Thanks are due to the following individuals: Bram van der Bijl (Naturalis Biodiversity Center, Leiden, Netherlands) for the loan of the only known specimen of Caenonychus fallax; Gunvi Lindberg (Naturhistoriska riksmuseet, Stockholm, Sweden) for her attempts to find type specimens of Speleorchestes; Elijah Talamas, Felipe Soto-Adames and Paul Skelley (Florida Department of Agriculture and Consumer Services, Gainesville, Florida, USA) provided invaluable advice via internal review. This research was partly funded by the Smithsonian Institution. We also thank the Florida Department of Agriculture and Consumer Services—Division of Plant Industry for their support on this contribution. Mention of trade names or commercial products in this publication is solely for the purpose of providing specific information and does not imply recommendation or endorsement by the USDA; USDA is an equal opportunity provider and employer. Figures 7, 8 and 17 in this publication are sourced from the US Department of Agriculture, Agricultural Research Service, Electron and Confocal Microscopy Unit, Beltsville, Maryland, USA. These images are in the public domain.
Appendix: material examined.
Caenonychus fallax Oudemans, Rotterdam, Netherlands, moss; collector: H. Schütz, April, 1901. Adult/tritonymph, holotype (RMNH. ACA.P 5645). Used for rutellum (Fig. 9), palp tarsus (Fig. 14), tarsus I (Fig. 16) and body shape (Fig. 21).
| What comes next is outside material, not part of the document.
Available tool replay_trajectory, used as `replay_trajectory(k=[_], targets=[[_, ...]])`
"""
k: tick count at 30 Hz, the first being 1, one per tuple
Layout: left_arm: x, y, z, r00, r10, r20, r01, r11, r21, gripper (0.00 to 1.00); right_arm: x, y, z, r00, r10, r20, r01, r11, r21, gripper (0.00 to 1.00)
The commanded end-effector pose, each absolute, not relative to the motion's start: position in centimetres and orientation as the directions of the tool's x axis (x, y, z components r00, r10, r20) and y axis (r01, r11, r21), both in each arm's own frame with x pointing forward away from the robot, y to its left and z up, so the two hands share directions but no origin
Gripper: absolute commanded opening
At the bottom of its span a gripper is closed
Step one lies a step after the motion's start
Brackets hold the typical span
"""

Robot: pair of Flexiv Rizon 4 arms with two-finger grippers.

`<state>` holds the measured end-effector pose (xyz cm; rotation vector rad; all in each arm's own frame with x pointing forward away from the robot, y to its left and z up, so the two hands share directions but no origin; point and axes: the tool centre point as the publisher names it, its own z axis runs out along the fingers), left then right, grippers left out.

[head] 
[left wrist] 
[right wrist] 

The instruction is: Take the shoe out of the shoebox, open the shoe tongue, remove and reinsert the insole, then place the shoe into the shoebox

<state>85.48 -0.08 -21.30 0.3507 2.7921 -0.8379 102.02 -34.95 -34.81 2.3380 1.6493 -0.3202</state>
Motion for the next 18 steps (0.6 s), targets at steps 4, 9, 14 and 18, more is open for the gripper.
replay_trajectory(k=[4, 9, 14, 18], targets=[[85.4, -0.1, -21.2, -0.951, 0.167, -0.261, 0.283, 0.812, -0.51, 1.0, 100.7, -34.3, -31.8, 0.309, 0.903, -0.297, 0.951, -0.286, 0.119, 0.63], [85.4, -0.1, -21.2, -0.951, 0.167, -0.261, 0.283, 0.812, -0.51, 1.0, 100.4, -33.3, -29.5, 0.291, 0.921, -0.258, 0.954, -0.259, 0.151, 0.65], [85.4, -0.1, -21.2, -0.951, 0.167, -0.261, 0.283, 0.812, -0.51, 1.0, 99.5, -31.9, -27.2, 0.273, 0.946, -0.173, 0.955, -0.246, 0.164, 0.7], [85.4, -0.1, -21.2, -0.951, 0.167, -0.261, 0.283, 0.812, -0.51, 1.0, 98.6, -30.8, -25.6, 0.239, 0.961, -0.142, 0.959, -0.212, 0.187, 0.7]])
Caenonychus sp. A. U.S.A., Indiana, Lake County, Marquette Park, 41.6156 N 87.2743 W, top of sand dune (10 cm deep); collector: Samuel Bolton, April, 2013. Nymph/adult. Used for seta (Fig. 7) and tarsus I (Fig. 17). Specimen lost.
Caenonychus sp. B. U.S.A., Maryland, Prince George's Co., Entomology Rd., 39.0417 N 78.8642 W, lichen over soil; collector: Samuel Bolton, August, 2013; Deutonymph (FSCA 00030192). Used for opisthosomal shape (Fig. 19–20).
Nanorchestes sp. A. U.S.A., Indiana, Porter Co., Indiana Dunes State Park, 41.6872 N 86.9944 W, sand dune near Lake Michigan shoreline (10 cm deep); collector: Samuel Bolton, 17 May, 2013. Female (OSAL 0114062). Used for prodorsum (Fig. 3).
Nanorchestes sp. B. U.S.A., Maryland, Prince George's Co., Entomology Rd., 39.0417 N 78.8642 W, lichen over soil; collector: Samuel Bolton, August, 2013; Nymph/adult. Used for seta (Fig. 8). Specimen lost.
Nanorchestes sp. C. U.S.A., Ohio, Athens Co., Burr Oak Rd., Wayne National Forest, 39.5482 N 82.0563 W, loam soil (10 cm deep); collector: Samuel Bolton, 1 June, 2012. Female (OSAL 0114229). Used for rutellum (Fig. 11) and tarsus I (Fig. 18).
Nanorchestes sp. D. U.S.A., Indiana, Porter Co., Indiana Dunes State Park, 41.6872 N 86.9944 W, sand dunes near lake Michigan shoreline (10 cm deep); collector: Samuel Bolton, 17 May, 2013. Female (OSAL 0114263). Used for palp tarsus (Fig. 15).
Neonanorchestes sp. U.S.A., Maryland, Worcester Co., Assateague National Park, 38.1845 N 75. 1633 W, sand dune next to inlet (10 cm deep); collector: Samuel Bolton, April, 2013. Female (FSCA 00030191).